Task details.
Exactly the lines starting at the line containing "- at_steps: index" and ending at the line containing "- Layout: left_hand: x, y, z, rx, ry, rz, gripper" are to be written out from the listing below, both included.

Supplied material.
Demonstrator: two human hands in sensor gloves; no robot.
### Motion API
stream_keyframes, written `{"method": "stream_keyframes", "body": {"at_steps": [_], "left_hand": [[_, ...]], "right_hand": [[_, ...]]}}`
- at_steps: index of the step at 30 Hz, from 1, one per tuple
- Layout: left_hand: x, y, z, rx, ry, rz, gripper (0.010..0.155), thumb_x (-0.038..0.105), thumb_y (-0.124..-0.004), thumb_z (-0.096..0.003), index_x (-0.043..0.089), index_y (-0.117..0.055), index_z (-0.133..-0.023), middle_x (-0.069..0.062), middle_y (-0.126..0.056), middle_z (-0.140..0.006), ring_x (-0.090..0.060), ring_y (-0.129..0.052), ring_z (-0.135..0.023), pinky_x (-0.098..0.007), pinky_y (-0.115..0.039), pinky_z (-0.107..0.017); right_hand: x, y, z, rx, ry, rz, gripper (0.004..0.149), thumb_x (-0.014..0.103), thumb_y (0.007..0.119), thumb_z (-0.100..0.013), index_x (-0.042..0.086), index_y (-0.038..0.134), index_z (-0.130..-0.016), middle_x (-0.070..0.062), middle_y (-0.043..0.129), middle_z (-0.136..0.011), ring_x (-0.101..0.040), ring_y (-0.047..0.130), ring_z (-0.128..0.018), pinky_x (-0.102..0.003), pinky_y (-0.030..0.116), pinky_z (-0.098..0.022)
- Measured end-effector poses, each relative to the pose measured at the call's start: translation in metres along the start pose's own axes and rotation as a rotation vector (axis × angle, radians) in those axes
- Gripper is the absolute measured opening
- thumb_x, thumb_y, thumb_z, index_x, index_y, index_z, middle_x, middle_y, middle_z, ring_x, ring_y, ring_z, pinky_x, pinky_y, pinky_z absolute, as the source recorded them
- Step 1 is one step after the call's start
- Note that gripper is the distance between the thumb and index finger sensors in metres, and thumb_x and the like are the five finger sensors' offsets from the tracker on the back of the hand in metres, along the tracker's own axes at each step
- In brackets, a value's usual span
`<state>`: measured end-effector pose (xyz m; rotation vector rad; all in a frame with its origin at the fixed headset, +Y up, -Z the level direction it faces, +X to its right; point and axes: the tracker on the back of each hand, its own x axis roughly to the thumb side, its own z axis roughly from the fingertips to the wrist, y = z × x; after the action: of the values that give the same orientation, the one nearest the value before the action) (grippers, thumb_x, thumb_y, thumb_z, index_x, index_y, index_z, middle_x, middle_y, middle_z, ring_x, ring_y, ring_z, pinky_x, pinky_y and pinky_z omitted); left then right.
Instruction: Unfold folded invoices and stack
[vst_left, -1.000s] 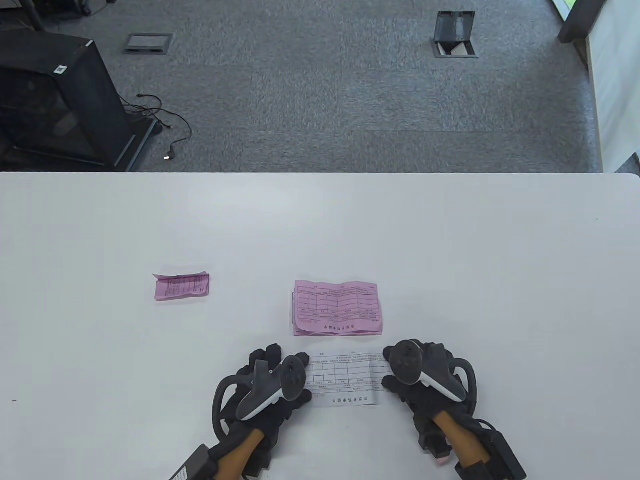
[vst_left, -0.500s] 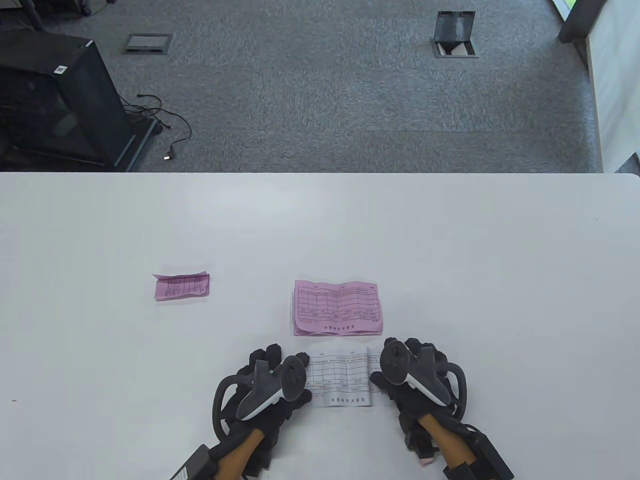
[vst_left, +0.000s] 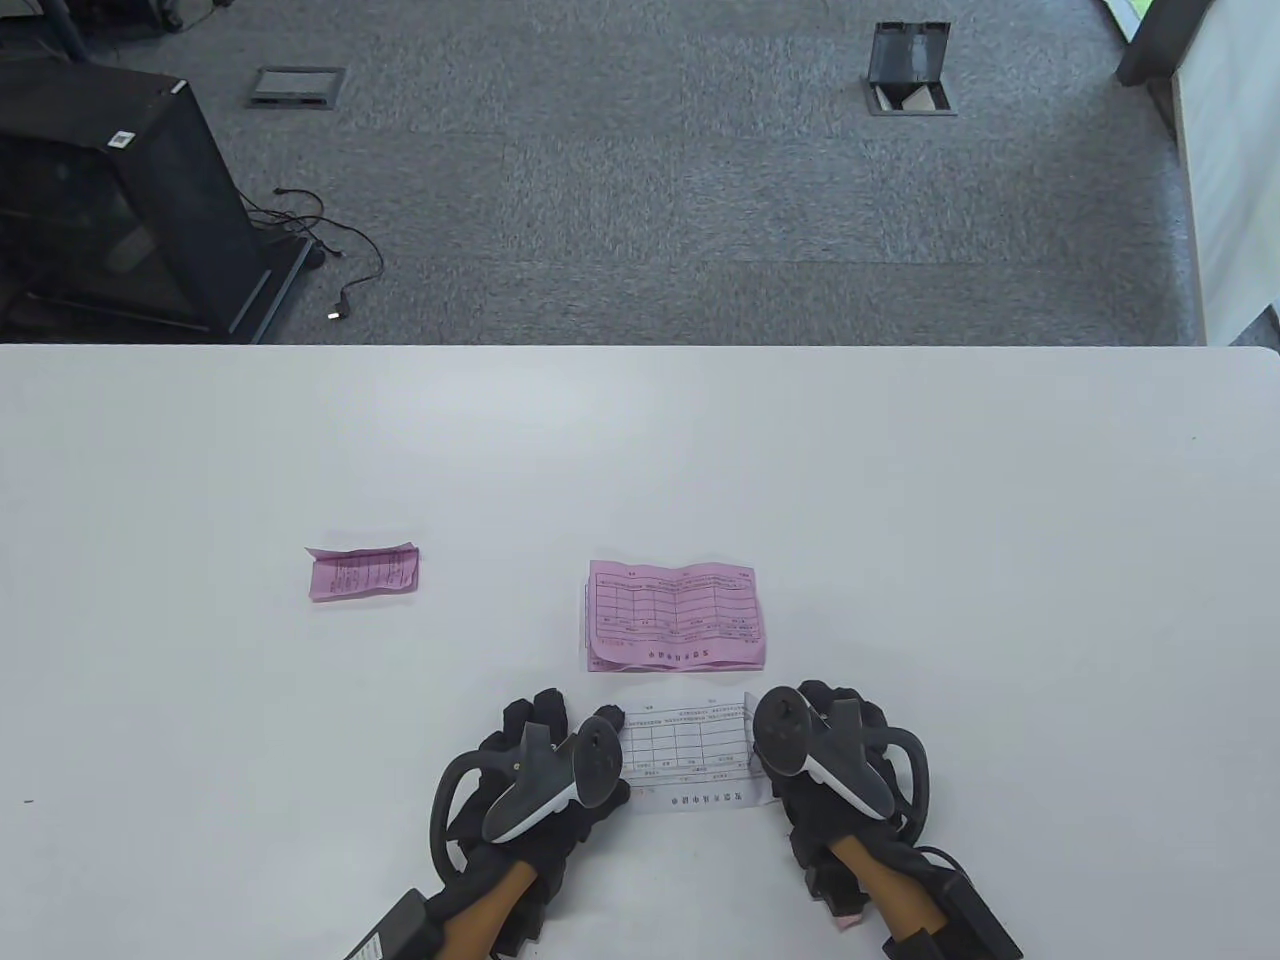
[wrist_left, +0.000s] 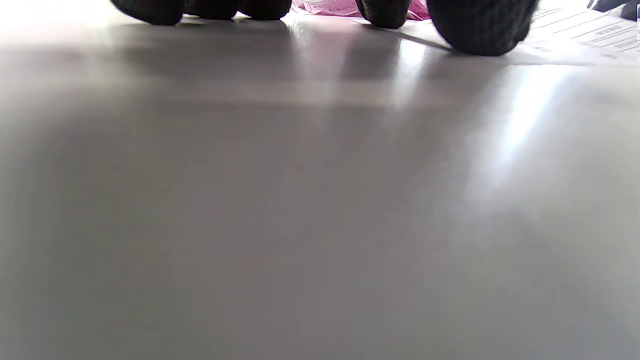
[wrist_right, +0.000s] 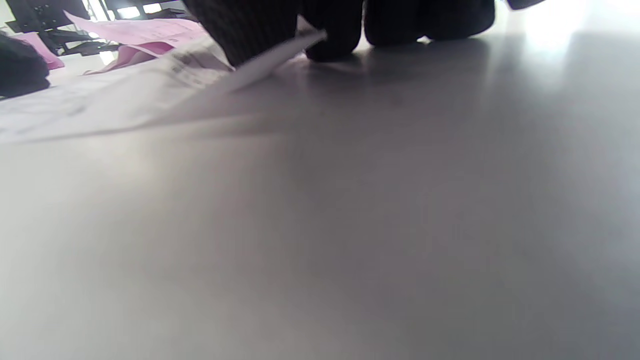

Result.
- at_steps: index of the step at 30 Hz, from 1, one per tuple
- Layout: left_hand: x, y, z, rx, ry, rz, gripper (0.010..0.155), thumb_x (-0.038..0.105), thumb_y (-0.124..-0.004), thumb_z (-0.096..0.003), index_x (-0.043..0.089), index_y (-0.117..0.055), index_z (-0.133..-0.023), middle_x (-0.069..0.062), middle_y (-0.126..0.056), middle_z (-0.140..0.006), ring_x (-0.090..0.060), ring_y (-0.129..0.052), ring_z (-0.135..0.023), pinky_x (-0.098..0.007), pinky_y (-0.115..0.039), pinky_z (-0.107..0.017); right_hand: x, y, z, rx, ry, rz, gripper (0.004..0.149), thumb_x (-0.014..0.103), thumb_y (0.007..0.119), thumb_z (-0.100..0.013), index_x (-0.042..0.086), index_y (-0.038..0.134), index_z (-0.130..-0.016), middle_x (-0.070..0.062), middle_y (-0.043..0.129), middle_z (-0.136..0.011), ring_x (-0.101..0.040), ring_y (-0.047..0.130), ring_z (-0.128..0.018), pinky_x (-0.102..0.003), pinky_y (-0.030..0.116), pinky_z (-0.098..0.022)

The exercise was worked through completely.